Exercise directions » Your answer consists of the lines in the data that contain "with". Copy each of them.

START Input data

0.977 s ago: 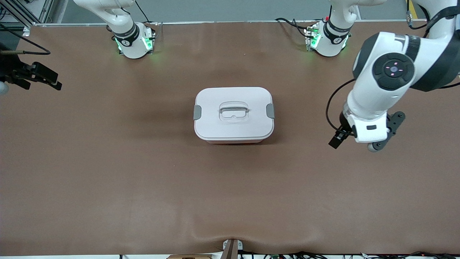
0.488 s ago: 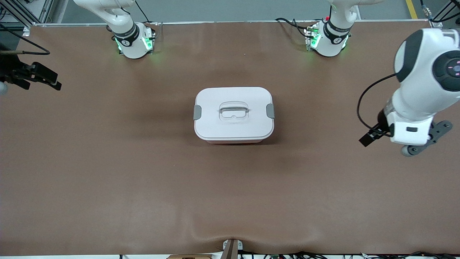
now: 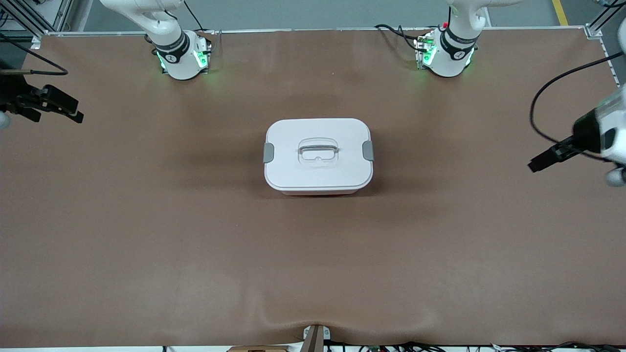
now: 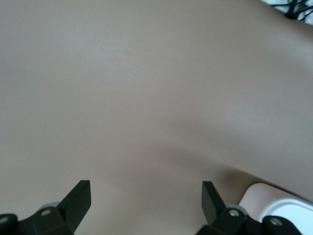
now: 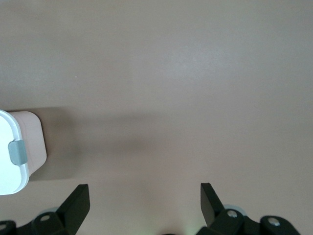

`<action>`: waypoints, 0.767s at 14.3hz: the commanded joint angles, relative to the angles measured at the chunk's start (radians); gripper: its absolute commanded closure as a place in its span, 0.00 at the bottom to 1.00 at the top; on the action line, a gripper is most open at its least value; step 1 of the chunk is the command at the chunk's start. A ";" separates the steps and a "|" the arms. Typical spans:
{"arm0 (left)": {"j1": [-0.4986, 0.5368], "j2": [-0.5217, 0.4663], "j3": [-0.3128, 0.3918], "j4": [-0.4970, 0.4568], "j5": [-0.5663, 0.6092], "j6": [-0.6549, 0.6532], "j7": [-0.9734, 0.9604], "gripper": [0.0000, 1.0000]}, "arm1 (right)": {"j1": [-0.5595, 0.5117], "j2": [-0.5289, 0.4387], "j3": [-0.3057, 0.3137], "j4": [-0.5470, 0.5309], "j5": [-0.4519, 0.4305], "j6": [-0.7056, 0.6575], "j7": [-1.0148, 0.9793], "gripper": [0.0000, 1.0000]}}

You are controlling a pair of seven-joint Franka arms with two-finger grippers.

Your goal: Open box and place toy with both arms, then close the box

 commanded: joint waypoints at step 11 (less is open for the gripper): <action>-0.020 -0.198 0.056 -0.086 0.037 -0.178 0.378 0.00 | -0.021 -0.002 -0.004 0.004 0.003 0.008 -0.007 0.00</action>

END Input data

Task result »
You are controlling a pair of seven-joint Franka arms with two-finger grippers.
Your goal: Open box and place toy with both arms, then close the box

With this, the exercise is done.